Josua juga menilai pengurangan BPR dilakukan sebagai bentuk efisiensi dikarenakan jumlah BPR yang terlalu banyak dapat menimbulkan kompetisi yang tidak sehat dan berisiko dimana pada perebutan penghimpunan DPK akan menawarkan return yang terlalu tinggi yang malah akan membebani kinerja BPR di tengah kondisi ekonomi global dan domestik saat ini yang penuh dengan ketidakpastian.
"Oleh sebab itu langkah melakukan efisiensi kami rasa sudah cukup tepat guna menyehatkan industri BPR. Apalagi peluang industri BPR untuk tumbuh ke depan cukup besar dimana saat ini masih banyak sekali masyarakat dan pelaku usaha mikro yang terjerat rentenir dan pinjol ilegal yang harusnya ini bisa digarap BPR," kata dia kepada Kontan, Selasa (12/12).
Baca Juga: Diversifikasi Jadi Kunci Penyaluran Kredit Bank Of India Indonesia (BSWD) Tahun 2024
Lebih lanjut Josua mengatakan adapun dampak BPR ke ekonomi makro Indonesia tidak dapat dikatakan besar, namun regulator tetap perlu berhati-hati mengingat ada penempatan dana BPR pada bank umum sehingga dapat memiliki dampak sistemik.
"Oleh karena itu, kami melihat efisiensi BPR guna menjamin kesehatan sistem perbankan menjadi solusi yg cukup tepat," kata dia.
Pengamat Perbankan Senior Vice President LPPI Trioksa Siahaan juga mengatakan hal serupa dimana merger dan konsolidasi adalah cara terbaik untuk mencegah kebangkrutan BPR agar semakin memperkuat modal. Sementara itu terkait dengan fraud, Trioksa bilang perlu ada perhatian regulator dalam melakukan fungsi pengawasan kepada internal BPR.
"Perlu membangun internal control yang baik jika semakin banyak terjadi fraud di operasional bank, penyebabnya salah satunya ada kesempatan, dan juga internal control yang kurang, satu adanya kebutuhan dari karyawan bank itu sendiri, makanya terjadi fraud," kata dia.
Trioksa juga mengatakan dimana BPT perlu melakukan pengawasan internal dengan berkolaborasi dengan pihak eksternal seperti OJK, hal ini bisa dilakukan melalui penyuluhan.
Ke depannya, dia juga memproyeksikan akan semakin banyak BPR yang gulung tikar maupun yang melakukan efisiensi dengan konsolidasi.
"Karena OJK juga menginginkan efisiensi, maka tahun depan akan semakin banyak bank yang ditutup atau dikurangi, bisa susut menjadi sekitar 400-600 BPR untuk menciptakan BPR yang sehat dan dapat melayani masyarakat dengan keuangan yang sehat dan stabil," terangnya.
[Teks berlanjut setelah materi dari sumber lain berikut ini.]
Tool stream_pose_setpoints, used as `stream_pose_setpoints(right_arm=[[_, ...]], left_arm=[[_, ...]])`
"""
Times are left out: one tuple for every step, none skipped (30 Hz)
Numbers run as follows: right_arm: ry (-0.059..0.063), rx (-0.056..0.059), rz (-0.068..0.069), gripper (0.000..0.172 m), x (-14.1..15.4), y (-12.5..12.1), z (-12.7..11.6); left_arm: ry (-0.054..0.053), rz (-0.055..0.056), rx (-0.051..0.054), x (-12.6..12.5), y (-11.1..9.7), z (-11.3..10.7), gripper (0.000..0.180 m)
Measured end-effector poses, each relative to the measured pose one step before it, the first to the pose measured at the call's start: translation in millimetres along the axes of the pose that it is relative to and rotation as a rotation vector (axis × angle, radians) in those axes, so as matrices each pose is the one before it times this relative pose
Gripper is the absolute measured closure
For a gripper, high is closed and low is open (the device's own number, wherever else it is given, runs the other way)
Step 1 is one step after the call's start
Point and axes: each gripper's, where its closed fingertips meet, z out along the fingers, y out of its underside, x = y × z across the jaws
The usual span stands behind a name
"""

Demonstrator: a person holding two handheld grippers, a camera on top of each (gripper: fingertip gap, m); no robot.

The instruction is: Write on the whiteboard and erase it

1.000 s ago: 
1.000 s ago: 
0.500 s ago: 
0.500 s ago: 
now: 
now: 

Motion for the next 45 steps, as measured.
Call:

Di sisi lain, Direktur Bisnis BPR Hasamitra I Made Semadi mengatakan ke depannya tantangan BPR dalam industri ini yakni terhadap penyaluran kreditnya.
"Tantangan pada segmen kredit konsumtif, dalam menghadapi tantangan ini ke depannya akan lebih fokus menggarap kredit produktif seperti kerjasama dengan wiraswasta, perusahaan dan lainnya," kata dia kepada Kontan, Selasa (12/12).
Made juga merinci, salah satu strategi bisnis ke depan yakni terkait pengembangan layanan digitalisasi dan peningkatan kredit produktif melalui outlet-outlet Hasamitra yang tersebar di wilayah-wilayah baru.
"Kami juga berupaya untuk melakukan penyaluran kredit yang sehat," kata dia.